Material for this task:
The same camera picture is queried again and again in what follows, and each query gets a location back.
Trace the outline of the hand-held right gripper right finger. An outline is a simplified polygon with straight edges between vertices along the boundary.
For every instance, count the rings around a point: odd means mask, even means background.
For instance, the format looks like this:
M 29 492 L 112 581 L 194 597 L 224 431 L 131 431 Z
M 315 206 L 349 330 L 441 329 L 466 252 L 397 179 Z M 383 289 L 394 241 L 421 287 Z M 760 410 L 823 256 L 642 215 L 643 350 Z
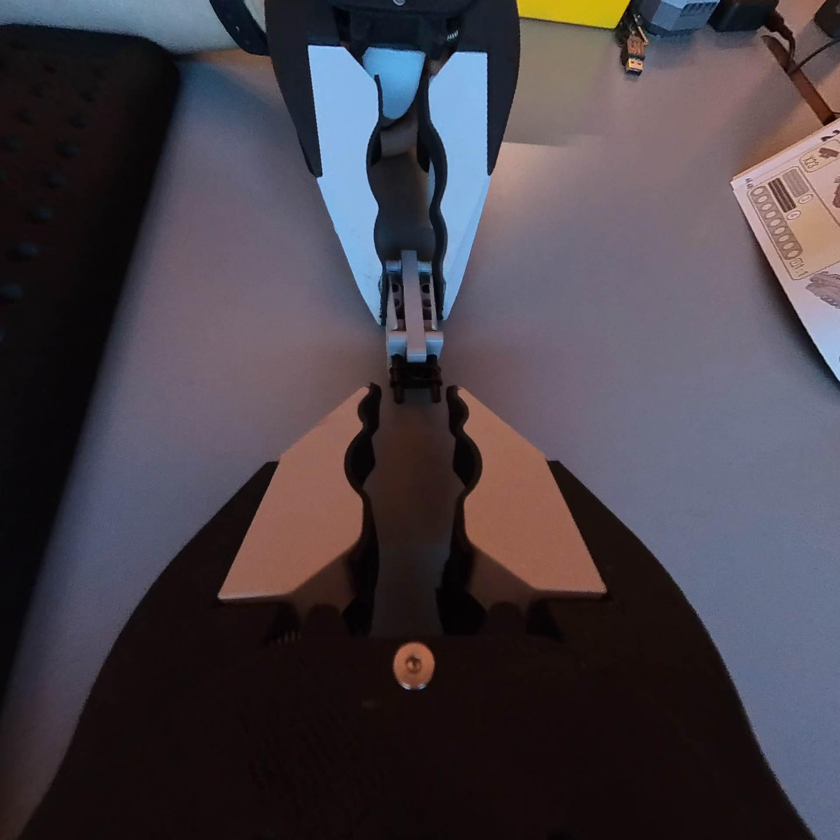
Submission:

Assignment: The pictures stay out of the copy. Set down the entries above precisely.

Problem solution:
The same camera picture is queried again and again in what follows, and each query gets a location back.
Trace the outline of the hand-held right gripper right finger. An outline is a simplified polygon with straight edges between vertices along the boundary.
For every instance, count the rings around a point: odd means mask, even means background.
For instance, the format looks like this:
M 29 492 L 112 581 L 194 597 L 224 431 L 131 431 Z
M 315 206 L 349 330 L 441 329 L 466 252 L 397 179 Z M 383 289 L 394 241 L 421 287 Z M 760 410 L 823 256 L 642 215 L 643 350 Z
Submission:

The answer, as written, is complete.